The lawsuit requests that absentee ballots returned without the required witness signature be accepted as state leaders encourage mail-in voting during the COVID-19 pandemic. Requiring witness signatures, the suit argues, would prevent those who are self-isolating and living alone from voting.
“This requirement poses a significant barrier to absentee, mail-in voting for any self-quarantining eligible voter who lives alone or who does not have an adult U.S. citizen in their household,” the complaint states. “Indeed, for these voters, it will be simply impossible to satisfy the witness signature requirement to cast an absentee, mail-in ballot, and that voter will be denied their right to vote — caught in an unconstitutionally burdensome and unnecessary choice between their life and their liberty.”
The suit states all four older voters have received, requested or plan on requesting absentee ballots — of which nearly 700,000 have been requested statewide — but have no way of obtaining the required witness signature.
“Because they all live alone and are all self-quarantining during the COVID-19 pandemic, given their advanced age and medical histories, the [Centers for Disease Control’s]’s recommendations, and now Governor Evers’s Emergency Order #12, Plaintiffs have no way to safely obtain a witness signature on their mail-in absentee ballots certifications,” the suit states.
The plaintiffs include an 83-year-old retired teacher who is at risk because she’s a cancer survivor; a 73-year-old retired psychologist who has suffered from severe hay fever; a 72-year-old realtor with a history of hypertension and a 64-year-old retiree with asthma.
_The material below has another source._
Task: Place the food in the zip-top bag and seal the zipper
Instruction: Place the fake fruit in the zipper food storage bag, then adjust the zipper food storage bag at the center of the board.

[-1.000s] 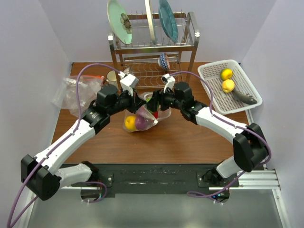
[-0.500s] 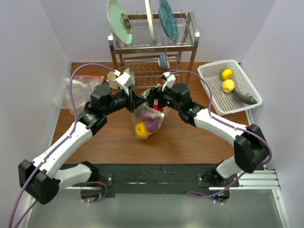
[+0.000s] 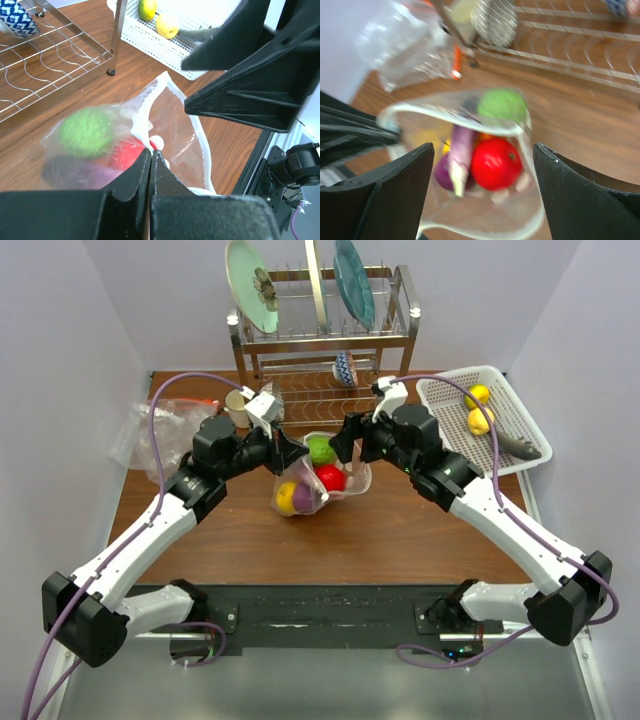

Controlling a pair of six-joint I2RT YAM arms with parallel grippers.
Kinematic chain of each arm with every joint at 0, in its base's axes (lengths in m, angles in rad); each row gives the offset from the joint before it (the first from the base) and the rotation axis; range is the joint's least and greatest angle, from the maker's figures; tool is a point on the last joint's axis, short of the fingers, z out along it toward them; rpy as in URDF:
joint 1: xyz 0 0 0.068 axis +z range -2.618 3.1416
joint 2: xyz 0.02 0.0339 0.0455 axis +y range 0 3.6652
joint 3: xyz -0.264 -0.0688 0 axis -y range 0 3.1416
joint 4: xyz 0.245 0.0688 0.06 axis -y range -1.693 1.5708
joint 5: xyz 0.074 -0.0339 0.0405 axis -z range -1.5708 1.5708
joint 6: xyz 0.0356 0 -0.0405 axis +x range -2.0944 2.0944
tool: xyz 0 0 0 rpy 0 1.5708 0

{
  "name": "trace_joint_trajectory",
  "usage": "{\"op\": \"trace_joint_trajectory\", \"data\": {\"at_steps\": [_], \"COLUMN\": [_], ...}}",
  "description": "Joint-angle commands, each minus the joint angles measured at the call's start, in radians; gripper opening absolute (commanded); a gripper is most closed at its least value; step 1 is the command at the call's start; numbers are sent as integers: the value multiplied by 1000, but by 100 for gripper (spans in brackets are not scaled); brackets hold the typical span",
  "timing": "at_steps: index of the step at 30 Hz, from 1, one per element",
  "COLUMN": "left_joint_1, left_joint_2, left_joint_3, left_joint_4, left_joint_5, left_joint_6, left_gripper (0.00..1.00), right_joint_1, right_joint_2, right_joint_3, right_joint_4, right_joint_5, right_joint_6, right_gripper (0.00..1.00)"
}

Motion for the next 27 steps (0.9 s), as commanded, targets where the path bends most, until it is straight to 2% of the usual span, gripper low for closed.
{"op": "trace_joint_trajectory", "data": {"at_steps": [1,6,9,11,12,19,22,23,27], "left_joint_1": [9,11,11,11,11,11,11,11,11], "left_joint_2": [-7,-8,-7,-3,-3,4,3,3,3], "left_joint_3": [6,3,3,4,6,10,12,12,13], "left_joint_4": [58,61,59,55,53,40,40,40,38], "left_joint_5": [-6,-9,-15,-24,-26,-41,-44,-44,-44], "left_joint_6": [-5,-4,-1,1,1,5,7,7,7], "left_gripper": [0,0,0,0,0,0,0,0,0], "right_joint_1": [4,3,4,3,4,3,4,3,4], "right_joint_2": [-2,21,50,58,55,45,65,71,95], "right_joint_3": [16,-12,-26,-32,-41,-81,-90,-86,-61], "right_joint_4": [-225,-258,-277,-280,-278,-268,-260,-260,-266], "right_joint_5": [112,168,181,178,168,111,90,86,73], "right_joint_6": [-16,12,35,52,57,106,112,112,98], "right_gripper": [79,71,61,58,52,42,31,21,5]}}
The voting rights groups signed on to the suit are the League of Women Voters of Wisconsin, Wisconsin Alliance for Retired Americans and the Fair Elections Center.
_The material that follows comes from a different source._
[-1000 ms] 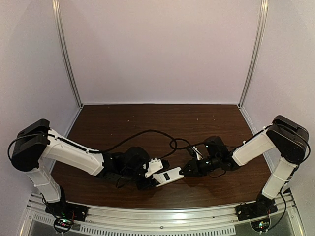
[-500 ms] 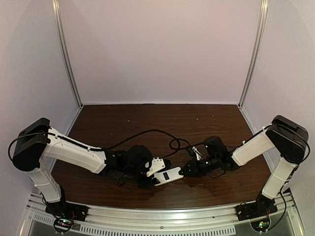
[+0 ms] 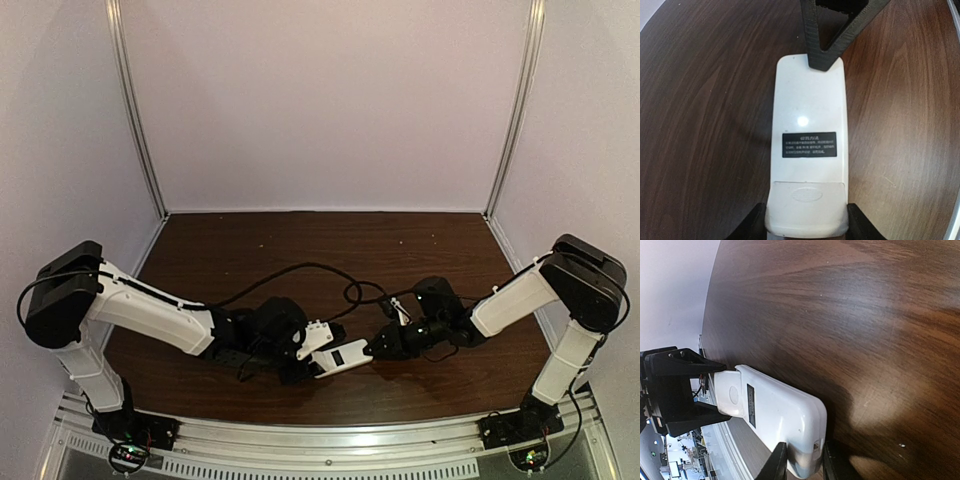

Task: Load the batteries into the remote control
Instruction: Load the battery cover onto the remote control.

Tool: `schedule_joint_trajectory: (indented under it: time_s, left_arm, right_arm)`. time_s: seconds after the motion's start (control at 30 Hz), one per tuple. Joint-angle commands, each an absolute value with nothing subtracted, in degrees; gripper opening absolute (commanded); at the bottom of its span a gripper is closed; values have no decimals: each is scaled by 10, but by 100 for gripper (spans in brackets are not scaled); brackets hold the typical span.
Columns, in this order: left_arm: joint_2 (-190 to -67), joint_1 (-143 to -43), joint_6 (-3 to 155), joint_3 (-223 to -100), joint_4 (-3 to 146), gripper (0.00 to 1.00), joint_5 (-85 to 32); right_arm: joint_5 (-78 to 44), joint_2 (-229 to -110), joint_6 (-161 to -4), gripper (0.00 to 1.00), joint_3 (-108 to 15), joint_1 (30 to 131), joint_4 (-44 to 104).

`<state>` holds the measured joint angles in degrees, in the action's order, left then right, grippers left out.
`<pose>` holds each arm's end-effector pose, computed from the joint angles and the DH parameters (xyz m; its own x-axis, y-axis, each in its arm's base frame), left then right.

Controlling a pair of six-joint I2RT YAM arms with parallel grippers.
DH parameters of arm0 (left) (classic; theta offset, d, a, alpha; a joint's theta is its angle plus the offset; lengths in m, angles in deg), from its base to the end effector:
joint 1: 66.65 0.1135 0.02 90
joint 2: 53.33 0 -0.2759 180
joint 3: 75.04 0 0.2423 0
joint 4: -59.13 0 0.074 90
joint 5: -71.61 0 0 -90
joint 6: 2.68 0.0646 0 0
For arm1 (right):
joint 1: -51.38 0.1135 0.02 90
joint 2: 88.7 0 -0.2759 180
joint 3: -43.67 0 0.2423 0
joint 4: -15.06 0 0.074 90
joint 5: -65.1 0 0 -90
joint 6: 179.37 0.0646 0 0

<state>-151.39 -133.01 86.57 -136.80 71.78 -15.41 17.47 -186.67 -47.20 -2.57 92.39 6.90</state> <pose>0.1414 -0.3146 0.1388 -0.3142 0.6851 -0.6572 0.8971 0.4407 0.0306 0.1952 0.2274 0.1126 -0.9583 -0.1760 -0.2252 -0.2832 0.4794 0.8307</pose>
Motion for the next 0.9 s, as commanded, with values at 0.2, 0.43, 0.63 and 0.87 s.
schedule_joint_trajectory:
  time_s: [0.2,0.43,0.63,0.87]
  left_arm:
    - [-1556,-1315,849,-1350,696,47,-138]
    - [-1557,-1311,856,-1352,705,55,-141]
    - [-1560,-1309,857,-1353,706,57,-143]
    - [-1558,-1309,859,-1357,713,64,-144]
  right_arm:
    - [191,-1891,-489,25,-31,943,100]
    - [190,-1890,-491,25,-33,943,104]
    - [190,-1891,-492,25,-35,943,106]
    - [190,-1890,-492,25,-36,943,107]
This is the third lawsuit filed against the WEC in recent weeks as the commission and other state officials continue to say the April 7 election will move forward as scheduled.
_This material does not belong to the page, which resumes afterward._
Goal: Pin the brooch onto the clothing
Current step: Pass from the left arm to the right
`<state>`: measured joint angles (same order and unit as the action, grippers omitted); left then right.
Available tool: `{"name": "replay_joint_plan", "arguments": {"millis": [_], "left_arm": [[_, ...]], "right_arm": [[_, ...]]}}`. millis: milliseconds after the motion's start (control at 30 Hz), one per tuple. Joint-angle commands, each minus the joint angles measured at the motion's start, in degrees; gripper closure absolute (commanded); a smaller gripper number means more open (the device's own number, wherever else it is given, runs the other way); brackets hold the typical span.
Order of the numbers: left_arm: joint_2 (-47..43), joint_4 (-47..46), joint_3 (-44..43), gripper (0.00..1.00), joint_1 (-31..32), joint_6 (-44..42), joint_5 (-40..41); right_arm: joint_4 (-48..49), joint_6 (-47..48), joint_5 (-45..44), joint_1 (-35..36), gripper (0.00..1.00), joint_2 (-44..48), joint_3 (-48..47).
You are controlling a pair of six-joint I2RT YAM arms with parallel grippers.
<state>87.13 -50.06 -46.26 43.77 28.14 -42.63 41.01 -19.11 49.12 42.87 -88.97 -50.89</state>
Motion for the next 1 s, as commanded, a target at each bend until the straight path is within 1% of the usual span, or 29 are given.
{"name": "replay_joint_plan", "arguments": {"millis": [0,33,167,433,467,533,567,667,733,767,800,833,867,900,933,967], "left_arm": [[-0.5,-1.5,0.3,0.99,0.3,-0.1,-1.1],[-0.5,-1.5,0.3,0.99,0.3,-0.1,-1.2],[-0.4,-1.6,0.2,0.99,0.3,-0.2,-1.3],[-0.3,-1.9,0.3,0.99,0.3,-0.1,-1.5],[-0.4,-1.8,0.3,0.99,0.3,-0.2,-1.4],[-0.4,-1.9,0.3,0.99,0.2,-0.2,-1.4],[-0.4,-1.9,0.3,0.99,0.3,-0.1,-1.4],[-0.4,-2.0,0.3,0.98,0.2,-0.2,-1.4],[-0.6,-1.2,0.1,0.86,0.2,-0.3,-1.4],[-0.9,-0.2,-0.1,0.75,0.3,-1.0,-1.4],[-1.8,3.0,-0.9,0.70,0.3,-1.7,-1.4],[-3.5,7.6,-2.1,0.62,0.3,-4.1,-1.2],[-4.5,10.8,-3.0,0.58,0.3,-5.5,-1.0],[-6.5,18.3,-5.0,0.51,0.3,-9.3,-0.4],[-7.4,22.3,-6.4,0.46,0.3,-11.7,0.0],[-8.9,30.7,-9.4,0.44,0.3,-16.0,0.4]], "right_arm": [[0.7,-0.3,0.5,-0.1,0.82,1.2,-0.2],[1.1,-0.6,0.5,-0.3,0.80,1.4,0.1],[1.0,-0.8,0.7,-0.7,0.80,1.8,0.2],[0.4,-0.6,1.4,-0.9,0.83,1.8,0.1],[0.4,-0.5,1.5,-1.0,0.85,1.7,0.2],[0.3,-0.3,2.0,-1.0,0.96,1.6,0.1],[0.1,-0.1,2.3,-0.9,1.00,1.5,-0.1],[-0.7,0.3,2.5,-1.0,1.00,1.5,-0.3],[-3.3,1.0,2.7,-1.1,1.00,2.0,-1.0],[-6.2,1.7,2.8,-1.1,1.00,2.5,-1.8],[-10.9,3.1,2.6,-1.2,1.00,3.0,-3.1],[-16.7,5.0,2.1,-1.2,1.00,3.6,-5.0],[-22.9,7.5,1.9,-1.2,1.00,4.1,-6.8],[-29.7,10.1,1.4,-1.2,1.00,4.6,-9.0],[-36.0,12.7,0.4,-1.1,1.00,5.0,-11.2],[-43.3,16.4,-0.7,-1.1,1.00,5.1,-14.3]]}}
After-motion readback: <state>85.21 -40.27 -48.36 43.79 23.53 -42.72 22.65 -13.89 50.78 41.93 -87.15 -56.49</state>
Last week, the Democratic National Committee and Democratic Party of Wisconsin filed a lawsuit asking for registration deadlines to be extended. That suit resulted in the online voter registration deadline being moved from March 18 to March 30.
On Tuesday, the City of Green Bay filed a lawsuit requesting the election be delayed until June 2 and moved to an entirely mail-in system.
Thursday afternoon, the Wisconsin Elections Commission held a special teleconference meeting in which it went into a closed session to discuss its strategy for the pending lawsuits.